Critical decisions made in unpredictable, highly charged situations by experienced professionals in their fields are often rendered seemingly without thought, almost instinctively. Some might consider this to be professional intuition—the tacit knowledge difficult to articulate that comes naturally for the expert in that field. Decisions made in these challenging unexpected situations are important to achieving a positive outcome for the event. In some cases, the decisions generated could be essential to the operation of a system, or crucial to the survival of involved individuals. This entry discusses how the critical decision method has been used and its potential for use in videos and training simulations. It then explains the method in detail.

The critical decision method was initially implemented by Beth Crandall with expert fire crew commanders to understand their construction of tactical and strategic decisions during the crisis and the unpredictability of managing a fire. The making of appropriate critical decisions is similarly essential for many diverse professions, including pilots in aviation, for paramedics attending to patients in the field, for firefighters, for physicians and nurses in medical crises, for military personnel, for police, for computer systems personnel. This capability for making the appropriate and effective critical decisions during times of high stress and instability is essential to the competent and safe performance of the professional. There is a need to capture these crucial events, the decisions rendered, and how the decisions were attained.

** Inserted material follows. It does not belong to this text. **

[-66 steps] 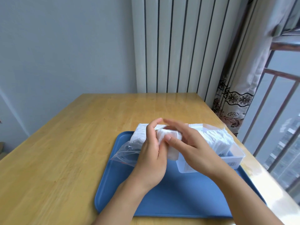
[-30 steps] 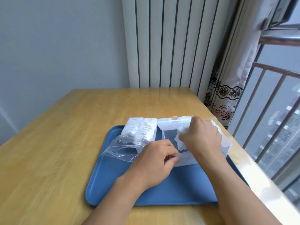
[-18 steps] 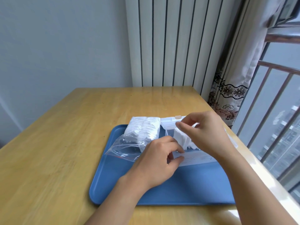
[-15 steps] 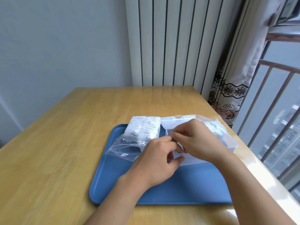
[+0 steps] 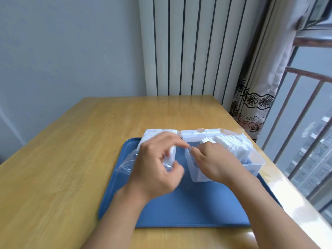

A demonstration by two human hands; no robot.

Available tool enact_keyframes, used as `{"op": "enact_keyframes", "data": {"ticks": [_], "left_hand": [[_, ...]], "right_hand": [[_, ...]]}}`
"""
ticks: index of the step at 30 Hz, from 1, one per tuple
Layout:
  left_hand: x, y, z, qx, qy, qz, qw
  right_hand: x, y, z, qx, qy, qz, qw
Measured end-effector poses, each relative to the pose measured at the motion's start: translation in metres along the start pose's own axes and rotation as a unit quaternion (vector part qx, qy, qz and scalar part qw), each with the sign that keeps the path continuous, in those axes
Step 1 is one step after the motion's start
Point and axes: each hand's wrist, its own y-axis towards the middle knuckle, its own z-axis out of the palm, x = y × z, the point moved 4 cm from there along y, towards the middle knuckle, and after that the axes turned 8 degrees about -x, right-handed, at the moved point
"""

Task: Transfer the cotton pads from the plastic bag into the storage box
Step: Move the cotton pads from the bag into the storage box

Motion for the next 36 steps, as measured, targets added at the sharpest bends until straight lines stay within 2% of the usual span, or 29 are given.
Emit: {"op": "enact_keyframes", "data": {"ticks": [2,4,5,7,9,11,12,15,18,20,23,30,36], "left_hand": [[0.018,0.006,-0.019,0.035,0.091,-0.033,0.995],[0.046,0.001,-0.029,0.125,0.179,-0.112,0.969],[0.059,-0.002,-0.031,0.146,0.193,-0.148,0.959],[0.074,-0.005,-0.034,0.116,0.181,-0.18,0.96],[0.08,-0.002,-0.037,0.044,0.165,-0.188,0.967],[0.08,0.0,-0.038,-0.011,0.153,-0.197,0.968],[0.078,0.001,-0.037,-0.032,0.152,-0.196,0.968],[0.07,0.004,-0.036,-0.078,0.145,-0.178,0.97],[0.064,0.007,-0.034,-0.099,0.121,-0.155,0.976],[0.061,0.008,-0.032,-0.116,0.086,-0.147,0.979],[0.058,0.008,-0.025,-0.118,0.015,-0.187,0.975],[0.048,0.008,-0.02,-0.056,-0.01,-0.189,0.98],[0.044,0.006,-0.015,-0.04,-0.022,-0.182,0.982]], "right_hand": [[0.004,-0.003,-0.006,-0.046,0.018,-0.013,0.999],[0.009,-0.005,-0.015,-0.132,0.041,-0.04,0.99],[0.013,-0.007,-0.021,-0.182,0.06,-0.064,0.979],[0.023,-0.013,-0.03,-0.228,0.156,-0.14,0.951],[0.04,-0.026,-0.024,-0.169,0.201,-0.225,0.938],[0.055,-0.041,-0.002,-0.125,0.109,-0.297,0.941],[0.058,-0.044,0.011,-0.136,0.041,-0.312,0.939],[0.059,-0.037,0.029,-0.221,-0.094,-0.279,0.93],[0.049,-0.024,0.02,-0.286,-0.112,-0.223,0.925],[0.045,-0.02,0.019,-0.283,-0.127,-0.211,0.927],[0.047,-0.019,0.022,-0.257,-0.125,-0.204,0.936],[0.049,-0.014,0.025,-0.195,-0.125,-0.208,0.95],[0.046,-0.013,0.016,-0.261,-0.082,-0.214,0.938]]}}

As this expert knowledge is difficult to describe, it would be a challenge to teach and learn. Data encompassing this tacit knowledge can inform the development of educational materials and training programs for students and novice practitioners. Gary Klein regarded the knowledge elicitation capacity of the critical decision method as an opportunity to inform on system development and programming with application of technologies to facilitate human performance. Engaging in cognitive task analysis, the critical decision method has the potential to extricate the tacit knowledge of the expert to generate educational tutoring systems for learning and training purposes.